Um die Blockabfertigung bei Kufstein Nord effektiver zu gestalten,  wurde nun ein automatisiertes Dosiersystem installiert.

Mit der LKW-Dosierung – insgesamt sind es pro Stunde maximal 300 LKW, die den Checkpoint passieren dürfen – konnte auch an besonders kritischen Tagen die Verkehrs- und Versorgungssicherheit entlang des Inntalkorridors aufrechterhalten werden. Wir haben uns für die richtige Maßnahme entschieden, um die Tiroler Bevölkerung und Verkehrsteilnehmenden bestmöglich zu schützen. Mit dem automatischen Dosiersystem ist die Blockabfertigung noch flexibler einsetzbar und die Exekutive sowie die Mitarbeiterinnen und Mitarbeiter der ASFINAG werden in ihrer Arbeit, die trotz technischer Verbesserung wesentlich bleiben wird, maßgeblich entlastet, betont LH Platter.

 

Konkret ist das Dosiersystem damit noch schneller aktivierbar:

Die Vorlaufzeit der Aktivierung wird verringert. Dadurch kann auch bei unvorhersehbaren Ereignissen wie Unfällen oder anderen Einschränkungen schneller reagiert werden. Das System kann umgehend aktiviert werden, wenn es benötigt wird. Von der Aktivierung über die Kontrolle bis hin zur Deaktivierung: Die Dosierung wird vereinfacht und die Sicherheit wesentlich erhöht, betont LHStvin Felipe.

Adaptierte Wechseltextanzeigen und neue Spurleitung

Beim automatisierten System wurden die LED-Wechseltextanzeigen adaptiert – die Verkehrsteilnehmenden bzw. LKW-FahrerInnen werden an unterschiedlichen Anfahrtsstandorten frühzeitig auf die Dosierung hingewiesen. Auch die Video- und Beleuchtungsanlagen wurden erweitert. Aus baulicher Hinsicht wurde die Autobahn an der Stelle zur Ausfahrt der LKW für die Dosierung verbreitert und eine eigene Zufahrt für Einsatzkräfte vom untergeordneten Straßennetz errichtet.

Das System wurde gemeinsam von der ASFINAG mit den Expertinnen und Experten des Landes entwickelt – Flexibilität, eine rasche Einsatzfähigkeit und die Sicherheit aller waren die Prämissen, auf welchen dieses aufbaut. Mit dieser Maßnahme soll der gesamte Ablauf der LKW-Dosierung in Kufstein – von der Aktivierung, Kontrolle, Deaktivierung bis hin zum Abbau – vereinfacht und die Sicherheitsabstände erhöht werden. Das heißt: weniger Zeit- und Personalaufwand bei höchstmöglicher Sicherheit für Verkehrsteilnehmende und Mitarbeitende, erklärt Stefan Siegele, Geschäftsführer der ASFINAG.

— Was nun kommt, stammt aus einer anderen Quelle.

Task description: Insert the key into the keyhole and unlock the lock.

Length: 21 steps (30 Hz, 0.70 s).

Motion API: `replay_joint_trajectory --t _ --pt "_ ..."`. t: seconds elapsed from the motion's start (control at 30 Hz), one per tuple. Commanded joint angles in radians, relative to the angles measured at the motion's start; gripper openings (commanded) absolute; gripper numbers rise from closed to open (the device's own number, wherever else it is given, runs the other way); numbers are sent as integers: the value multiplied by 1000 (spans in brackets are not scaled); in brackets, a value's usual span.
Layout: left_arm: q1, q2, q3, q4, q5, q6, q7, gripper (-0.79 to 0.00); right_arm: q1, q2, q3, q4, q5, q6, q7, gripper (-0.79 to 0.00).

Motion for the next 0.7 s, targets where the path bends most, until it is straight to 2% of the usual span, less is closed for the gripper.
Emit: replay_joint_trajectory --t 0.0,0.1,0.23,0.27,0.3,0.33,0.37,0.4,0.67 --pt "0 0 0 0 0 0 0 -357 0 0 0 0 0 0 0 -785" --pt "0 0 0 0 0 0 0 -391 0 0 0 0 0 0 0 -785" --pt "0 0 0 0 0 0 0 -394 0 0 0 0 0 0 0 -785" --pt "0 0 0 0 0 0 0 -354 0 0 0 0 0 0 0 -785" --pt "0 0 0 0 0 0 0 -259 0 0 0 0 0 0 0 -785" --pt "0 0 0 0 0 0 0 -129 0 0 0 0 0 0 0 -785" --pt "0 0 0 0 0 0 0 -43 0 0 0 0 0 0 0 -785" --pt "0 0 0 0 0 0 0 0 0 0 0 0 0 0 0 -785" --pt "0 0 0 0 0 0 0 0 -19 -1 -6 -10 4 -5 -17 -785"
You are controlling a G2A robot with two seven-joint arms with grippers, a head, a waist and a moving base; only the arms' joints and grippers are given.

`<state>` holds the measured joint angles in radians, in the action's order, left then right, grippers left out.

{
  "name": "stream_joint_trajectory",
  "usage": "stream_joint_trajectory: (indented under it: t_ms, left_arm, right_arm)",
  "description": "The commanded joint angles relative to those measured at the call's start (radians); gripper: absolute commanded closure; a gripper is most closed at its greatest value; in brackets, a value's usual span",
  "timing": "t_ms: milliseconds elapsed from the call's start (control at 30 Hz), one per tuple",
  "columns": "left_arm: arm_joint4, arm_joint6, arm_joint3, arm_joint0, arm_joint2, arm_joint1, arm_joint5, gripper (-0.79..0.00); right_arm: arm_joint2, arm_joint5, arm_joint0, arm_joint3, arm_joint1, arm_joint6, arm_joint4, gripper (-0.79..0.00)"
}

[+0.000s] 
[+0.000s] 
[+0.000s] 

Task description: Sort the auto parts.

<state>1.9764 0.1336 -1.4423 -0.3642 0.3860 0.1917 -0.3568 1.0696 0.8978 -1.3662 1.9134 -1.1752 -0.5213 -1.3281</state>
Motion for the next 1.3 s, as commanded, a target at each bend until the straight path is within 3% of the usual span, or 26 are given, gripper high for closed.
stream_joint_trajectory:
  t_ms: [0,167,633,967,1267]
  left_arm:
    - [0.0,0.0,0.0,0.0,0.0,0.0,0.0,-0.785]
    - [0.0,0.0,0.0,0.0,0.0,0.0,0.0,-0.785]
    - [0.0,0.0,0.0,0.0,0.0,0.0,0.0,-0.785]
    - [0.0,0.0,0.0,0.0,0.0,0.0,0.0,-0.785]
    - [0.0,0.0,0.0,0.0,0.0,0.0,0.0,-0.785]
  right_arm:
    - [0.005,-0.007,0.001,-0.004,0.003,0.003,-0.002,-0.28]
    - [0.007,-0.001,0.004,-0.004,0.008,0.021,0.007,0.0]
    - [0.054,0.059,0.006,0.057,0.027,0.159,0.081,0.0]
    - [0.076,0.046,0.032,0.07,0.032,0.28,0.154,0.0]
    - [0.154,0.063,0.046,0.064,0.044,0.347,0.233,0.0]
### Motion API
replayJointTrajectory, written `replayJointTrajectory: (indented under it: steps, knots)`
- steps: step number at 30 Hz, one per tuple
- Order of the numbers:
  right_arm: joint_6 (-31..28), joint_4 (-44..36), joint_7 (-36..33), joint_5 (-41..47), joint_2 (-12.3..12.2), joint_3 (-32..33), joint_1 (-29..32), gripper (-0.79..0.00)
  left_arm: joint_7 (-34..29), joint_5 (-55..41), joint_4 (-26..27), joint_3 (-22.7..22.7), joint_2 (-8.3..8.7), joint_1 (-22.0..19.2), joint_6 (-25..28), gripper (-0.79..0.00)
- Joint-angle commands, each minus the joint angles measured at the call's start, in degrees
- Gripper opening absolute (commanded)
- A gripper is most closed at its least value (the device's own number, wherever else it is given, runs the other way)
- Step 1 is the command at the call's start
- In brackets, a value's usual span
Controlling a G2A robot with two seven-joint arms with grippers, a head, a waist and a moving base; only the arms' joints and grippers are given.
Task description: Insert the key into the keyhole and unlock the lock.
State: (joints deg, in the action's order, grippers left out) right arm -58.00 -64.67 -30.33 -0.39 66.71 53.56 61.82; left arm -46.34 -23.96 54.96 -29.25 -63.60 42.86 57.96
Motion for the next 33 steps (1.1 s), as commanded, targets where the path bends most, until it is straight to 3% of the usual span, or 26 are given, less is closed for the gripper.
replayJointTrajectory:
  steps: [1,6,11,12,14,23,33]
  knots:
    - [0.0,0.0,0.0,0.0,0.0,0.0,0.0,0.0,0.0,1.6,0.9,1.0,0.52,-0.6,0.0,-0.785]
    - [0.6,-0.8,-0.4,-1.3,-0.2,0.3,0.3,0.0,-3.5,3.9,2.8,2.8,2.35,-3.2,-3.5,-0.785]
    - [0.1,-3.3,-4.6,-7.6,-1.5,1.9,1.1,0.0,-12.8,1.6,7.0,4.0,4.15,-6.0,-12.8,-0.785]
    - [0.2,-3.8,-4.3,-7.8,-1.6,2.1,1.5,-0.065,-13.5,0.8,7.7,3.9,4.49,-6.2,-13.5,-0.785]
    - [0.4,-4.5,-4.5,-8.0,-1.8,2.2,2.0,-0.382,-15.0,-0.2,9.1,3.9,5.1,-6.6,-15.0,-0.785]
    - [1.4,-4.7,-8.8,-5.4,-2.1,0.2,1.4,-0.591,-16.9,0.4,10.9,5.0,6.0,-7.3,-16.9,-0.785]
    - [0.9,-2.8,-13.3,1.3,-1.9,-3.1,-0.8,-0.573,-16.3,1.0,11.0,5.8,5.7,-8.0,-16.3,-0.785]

Alle Fahrzeuge werden im Bereich der Grenze und der Anschlussstelle Kufstein Nord durch elektronische Anzeigen auf die Dosierung hingewiesen. Bei Aktivierung wird der rechte Fahrstreifen durch entsprechende elektronische Signalisierung der Fahrspuren gesperrt, wodurch die LKW entsprechend ausgeleitet werden. Der Kontrollcontainer wird auch künftig bereitstehen, Leitkegel unterstützen die Spurführung.

Zwei Testläufe wurden absolviert – weitere Evaluierung folgt

Auch künftig werden PolizeibeamtInnen vor Ort sein, um die Blockabfertigung durchzuführen bzw. und bedarfsangepasst die jeweilige Zahl an LKW passieren zu lassen. Wir werden das System auch weiterhin evaluieren. Nach bereits zwei durchgeführten Testläufen können wir jedoch bereits jetzt mit Sicherheit sagen, dass dieses System für unsere Mitarbeiterinnen und Mitarbeiter einen deutlichen Mehrwert darstellt. Ob und in welcher Form es noch Feinabstimmungen braucht, wird sich im Zuge der ersten Realdurchläufe zeigen, erklärt Oberst Markus Widmann, Leiter der Verkehrsabteilung der Polizei.

Die Blockabfertigung wird im ersten Halbjahr 2020 an 20, im zweiten Halbjahr an 15 verkehrskritischen Tagen aktiviert.